__TASK BRIEF__. In full and word for word, return the listing that follows.

__PROVIDED MATERIAL__.
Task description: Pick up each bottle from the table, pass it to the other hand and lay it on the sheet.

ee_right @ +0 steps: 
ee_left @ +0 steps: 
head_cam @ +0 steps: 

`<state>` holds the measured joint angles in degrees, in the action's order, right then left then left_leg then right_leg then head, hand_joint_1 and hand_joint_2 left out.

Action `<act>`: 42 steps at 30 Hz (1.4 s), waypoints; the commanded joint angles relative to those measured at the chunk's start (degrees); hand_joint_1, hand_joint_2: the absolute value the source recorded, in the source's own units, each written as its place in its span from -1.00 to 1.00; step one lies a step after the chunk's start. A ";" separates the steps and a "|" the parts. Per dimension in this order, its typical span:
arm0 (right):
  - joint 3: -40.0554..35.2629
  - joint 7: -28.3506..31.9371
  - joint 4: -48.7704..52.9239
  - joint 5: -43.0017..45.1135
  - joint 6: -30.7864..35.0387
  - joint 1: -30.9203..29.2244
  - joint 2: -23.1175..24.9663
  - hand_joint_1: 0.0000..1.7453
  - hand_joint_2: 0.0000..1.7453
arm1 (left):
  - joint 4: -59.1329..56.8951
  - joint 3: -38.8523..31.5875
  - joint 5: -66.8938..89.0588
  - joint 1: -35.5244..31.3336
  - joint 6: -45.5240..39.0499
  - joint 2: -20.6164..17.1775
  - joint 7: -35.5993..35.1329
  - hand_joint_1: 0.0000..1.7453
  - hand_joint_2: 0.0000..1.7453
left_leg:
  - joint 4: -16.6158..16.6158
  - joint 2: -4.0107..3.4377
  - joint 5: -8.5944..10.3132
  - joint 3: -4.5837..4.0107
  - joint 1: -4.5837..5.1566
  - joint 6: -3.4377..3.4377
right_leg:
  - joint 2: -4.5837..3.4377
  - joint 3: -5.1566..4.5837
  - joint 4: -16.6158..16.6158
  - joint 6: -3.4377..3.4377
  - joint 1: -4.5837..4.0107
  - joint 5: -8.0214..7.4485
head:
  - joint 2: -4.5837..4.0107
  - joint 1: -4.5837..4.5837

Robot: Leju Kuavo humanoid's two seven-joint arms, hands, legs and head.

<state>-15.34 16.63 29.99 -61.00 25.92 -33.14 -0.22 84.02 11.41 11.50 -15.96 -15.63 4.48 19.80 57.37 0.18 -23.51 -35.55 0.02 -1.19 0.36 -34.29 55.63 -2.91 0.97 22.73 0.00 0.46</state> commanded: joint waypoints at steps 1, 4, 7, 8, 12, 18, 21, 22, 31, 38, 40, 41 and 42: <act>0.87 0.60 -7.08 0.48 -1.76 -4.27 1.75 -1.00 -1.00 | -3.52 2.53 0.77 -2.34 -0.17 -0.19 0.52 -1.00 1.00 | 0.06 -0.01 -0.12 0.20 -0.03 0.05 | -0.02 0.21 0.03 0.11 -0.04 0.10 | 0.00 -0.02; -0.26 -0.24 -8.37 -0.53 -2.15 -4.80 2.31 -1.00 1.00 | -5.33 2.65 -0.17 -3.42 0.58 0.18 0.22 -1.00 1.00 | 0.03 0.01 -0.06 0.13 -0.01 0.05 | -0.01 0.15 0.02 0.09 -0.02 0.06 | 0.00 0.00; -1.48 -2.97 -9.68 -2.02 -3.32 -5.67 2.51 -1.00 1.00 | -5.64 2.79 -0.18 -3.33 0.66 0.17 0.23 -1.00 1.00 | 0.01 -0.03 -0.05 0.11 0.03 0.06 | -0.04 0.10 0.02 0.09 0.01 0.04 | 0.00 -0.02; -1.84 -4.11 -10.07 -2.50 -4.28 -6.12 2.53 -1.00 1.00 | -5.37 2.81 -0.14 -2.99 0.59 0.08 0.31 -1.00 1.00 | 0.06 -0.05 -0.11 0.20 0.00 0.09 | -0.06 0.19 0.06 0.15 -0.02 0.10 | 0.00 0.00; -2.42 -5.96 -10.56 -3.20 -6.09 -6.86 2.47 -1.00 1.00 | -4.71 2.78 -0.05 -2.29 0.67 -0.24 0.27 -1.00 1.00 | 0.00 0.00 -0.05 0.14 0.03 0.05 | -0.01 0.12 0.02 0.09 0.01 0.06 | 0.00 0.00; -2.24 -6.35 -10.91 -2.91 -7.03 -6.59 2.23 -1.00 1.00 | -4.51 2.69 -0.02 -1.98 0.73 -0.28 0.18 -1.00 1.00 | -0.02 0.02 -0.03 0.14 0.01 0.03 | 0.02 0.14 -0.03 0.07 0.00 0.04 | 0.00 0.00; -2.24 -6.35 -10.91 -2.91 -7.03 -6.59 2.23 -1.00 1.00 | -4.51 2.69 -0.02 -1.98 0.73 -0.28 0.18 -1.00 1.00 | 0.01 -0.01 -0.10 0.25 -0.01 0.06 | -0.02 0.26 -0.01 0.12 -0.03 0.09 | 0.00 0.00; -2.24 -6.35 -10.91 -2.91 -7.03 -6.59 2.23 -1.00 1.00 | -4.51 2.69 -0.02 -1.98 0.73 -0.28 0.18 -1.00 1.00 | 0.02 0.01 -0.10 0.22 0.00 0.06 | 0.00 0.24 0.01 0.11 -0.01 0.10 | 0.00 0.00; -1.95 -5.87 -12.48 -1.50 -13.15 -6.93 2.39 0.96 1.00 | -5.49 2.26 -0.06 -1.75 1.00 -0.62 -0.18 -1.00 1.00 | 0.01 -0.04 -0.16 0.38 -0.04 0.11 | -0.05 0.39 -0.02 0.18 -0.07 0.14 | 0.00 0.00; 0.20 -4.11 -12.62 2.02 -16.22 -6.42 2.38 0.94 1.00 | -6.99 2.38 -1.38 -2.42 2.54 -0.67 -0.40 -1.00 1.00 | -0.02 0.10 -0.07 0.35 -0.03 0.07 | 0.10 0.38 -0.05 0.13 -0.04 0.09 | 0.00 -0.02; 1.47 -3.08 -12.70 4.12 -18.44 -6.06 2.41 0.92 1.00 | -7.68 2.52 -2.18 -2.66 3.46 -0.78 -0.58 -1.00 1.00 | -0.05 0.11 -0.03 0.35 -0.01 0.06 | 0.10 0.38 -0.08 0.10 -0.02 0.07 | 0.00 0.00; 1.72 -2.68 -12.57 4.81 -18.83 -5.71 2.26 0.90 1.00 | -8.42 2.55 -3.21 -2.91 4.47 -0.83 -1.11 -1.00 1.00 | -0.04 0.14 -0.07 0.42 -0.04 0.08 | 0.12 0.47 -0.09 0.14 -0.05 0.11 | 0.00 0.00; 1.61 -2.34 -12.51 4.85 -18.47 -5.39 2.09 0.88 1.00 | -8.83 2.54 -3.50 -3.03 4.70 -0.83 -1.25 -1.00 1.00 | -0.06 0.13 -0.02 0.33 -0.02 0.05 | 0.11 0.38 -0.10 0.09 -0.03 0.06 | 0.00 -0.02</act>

__REPLY__.
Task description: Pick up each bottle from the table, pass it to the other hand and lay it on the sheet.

ee_right @ +0 steps: 
ee_left @ +0 steps: 
head_cam @ +0 steps: 

`<state>` holds the measured joint angles in degrees, in the action's order, right then left then left_leg then right_leg then head, hand_joint_1 and hand_joint_2 left out.

Action `<act>`: 42 steps at 30 Hz (1.4 s), waypoints; the commanded joint angles relative to those measured at the chunk's start (degrees); hand_joint_1, hand_joint_2: the absolute value the source recorded, in the source's own units, each written as its place in its span from -1.00 to 1.00; step one lies a step after the chunk's start. A ";" separates the steps and a "|" the parts. Per dimension in this order, its typical span:
arm0 (right):
  - joint 3: -40.0554..35.2629
  - joint 7: -28.3506..31.9371
  - joint 4: -48.7704..52.9239
  - joint 5: -43.0017..45.1135
  - joint 6: -30.7864..35.0387
  - joint 1: -30.9203..29.2244
  - joint 2: -23.1175..24.9663
  - hand_joint_1: 0.0000..1.7453
  - hand_joint_2: 0.0000..1.7453
arm1 (left):
  - joint 4: -59.1329..56.8951
  - joint 3: -38.8523..31.5875
  - joint 5: -66.8938..89.0588
  - joint 1: -35.5244..31.3336
  - joint 6: -45.5240..39.0499
  - joint 2: -20.6164..17.1775
  - joint 7: -35.5993..35.1329
  - hand_joint_1: 0.0000..1.7453
  - hand_joint_2: 0.0000..1.7453
left_leg:
  - joint 4: -16.6158..16.6158
  - joint 2: -4.0107..3.4377
  - joint 5: -8.5944..10.3132
  - joint 3: -4.5837..4.0107
  - joint 1: -4.5837..5.1566
  - joint 6: -3.4377..3.4377
right_leg:
  - joint 2: -4.5837..3.4377
  - joint 3: -5.1566..4.5837
  - joint 4: -16.6158..16.6158
  - joint 6: -3.4377..3.4377
  - joint 1: -4.5837..4.0107
  - joint 5: -8.0214..7.4485
head:
  - joint 2: -4.5837..4.0107
  - joint 1: -4.5837..4.5837

Robot: Leju Kuavo humanoid's two seven-joint arms, hands, legs and head.

<state>-15.34 16.63 29.99 -61.00 25.92 -33.14 -0.22 84.02 11.41 11.50 -15.96 -15.63 4.48 19.80 57.37 0.18 -23.51 -35.55 0.02 -1.19 0.36 -34.29 55.63 -2.91 0.97 22.73 0.00 0.46</state> commanded: joint waypoints at steps 1, 4, 7, 8, 12, 18, 21, 22, 31, 38, 40, 41 and 42: <act>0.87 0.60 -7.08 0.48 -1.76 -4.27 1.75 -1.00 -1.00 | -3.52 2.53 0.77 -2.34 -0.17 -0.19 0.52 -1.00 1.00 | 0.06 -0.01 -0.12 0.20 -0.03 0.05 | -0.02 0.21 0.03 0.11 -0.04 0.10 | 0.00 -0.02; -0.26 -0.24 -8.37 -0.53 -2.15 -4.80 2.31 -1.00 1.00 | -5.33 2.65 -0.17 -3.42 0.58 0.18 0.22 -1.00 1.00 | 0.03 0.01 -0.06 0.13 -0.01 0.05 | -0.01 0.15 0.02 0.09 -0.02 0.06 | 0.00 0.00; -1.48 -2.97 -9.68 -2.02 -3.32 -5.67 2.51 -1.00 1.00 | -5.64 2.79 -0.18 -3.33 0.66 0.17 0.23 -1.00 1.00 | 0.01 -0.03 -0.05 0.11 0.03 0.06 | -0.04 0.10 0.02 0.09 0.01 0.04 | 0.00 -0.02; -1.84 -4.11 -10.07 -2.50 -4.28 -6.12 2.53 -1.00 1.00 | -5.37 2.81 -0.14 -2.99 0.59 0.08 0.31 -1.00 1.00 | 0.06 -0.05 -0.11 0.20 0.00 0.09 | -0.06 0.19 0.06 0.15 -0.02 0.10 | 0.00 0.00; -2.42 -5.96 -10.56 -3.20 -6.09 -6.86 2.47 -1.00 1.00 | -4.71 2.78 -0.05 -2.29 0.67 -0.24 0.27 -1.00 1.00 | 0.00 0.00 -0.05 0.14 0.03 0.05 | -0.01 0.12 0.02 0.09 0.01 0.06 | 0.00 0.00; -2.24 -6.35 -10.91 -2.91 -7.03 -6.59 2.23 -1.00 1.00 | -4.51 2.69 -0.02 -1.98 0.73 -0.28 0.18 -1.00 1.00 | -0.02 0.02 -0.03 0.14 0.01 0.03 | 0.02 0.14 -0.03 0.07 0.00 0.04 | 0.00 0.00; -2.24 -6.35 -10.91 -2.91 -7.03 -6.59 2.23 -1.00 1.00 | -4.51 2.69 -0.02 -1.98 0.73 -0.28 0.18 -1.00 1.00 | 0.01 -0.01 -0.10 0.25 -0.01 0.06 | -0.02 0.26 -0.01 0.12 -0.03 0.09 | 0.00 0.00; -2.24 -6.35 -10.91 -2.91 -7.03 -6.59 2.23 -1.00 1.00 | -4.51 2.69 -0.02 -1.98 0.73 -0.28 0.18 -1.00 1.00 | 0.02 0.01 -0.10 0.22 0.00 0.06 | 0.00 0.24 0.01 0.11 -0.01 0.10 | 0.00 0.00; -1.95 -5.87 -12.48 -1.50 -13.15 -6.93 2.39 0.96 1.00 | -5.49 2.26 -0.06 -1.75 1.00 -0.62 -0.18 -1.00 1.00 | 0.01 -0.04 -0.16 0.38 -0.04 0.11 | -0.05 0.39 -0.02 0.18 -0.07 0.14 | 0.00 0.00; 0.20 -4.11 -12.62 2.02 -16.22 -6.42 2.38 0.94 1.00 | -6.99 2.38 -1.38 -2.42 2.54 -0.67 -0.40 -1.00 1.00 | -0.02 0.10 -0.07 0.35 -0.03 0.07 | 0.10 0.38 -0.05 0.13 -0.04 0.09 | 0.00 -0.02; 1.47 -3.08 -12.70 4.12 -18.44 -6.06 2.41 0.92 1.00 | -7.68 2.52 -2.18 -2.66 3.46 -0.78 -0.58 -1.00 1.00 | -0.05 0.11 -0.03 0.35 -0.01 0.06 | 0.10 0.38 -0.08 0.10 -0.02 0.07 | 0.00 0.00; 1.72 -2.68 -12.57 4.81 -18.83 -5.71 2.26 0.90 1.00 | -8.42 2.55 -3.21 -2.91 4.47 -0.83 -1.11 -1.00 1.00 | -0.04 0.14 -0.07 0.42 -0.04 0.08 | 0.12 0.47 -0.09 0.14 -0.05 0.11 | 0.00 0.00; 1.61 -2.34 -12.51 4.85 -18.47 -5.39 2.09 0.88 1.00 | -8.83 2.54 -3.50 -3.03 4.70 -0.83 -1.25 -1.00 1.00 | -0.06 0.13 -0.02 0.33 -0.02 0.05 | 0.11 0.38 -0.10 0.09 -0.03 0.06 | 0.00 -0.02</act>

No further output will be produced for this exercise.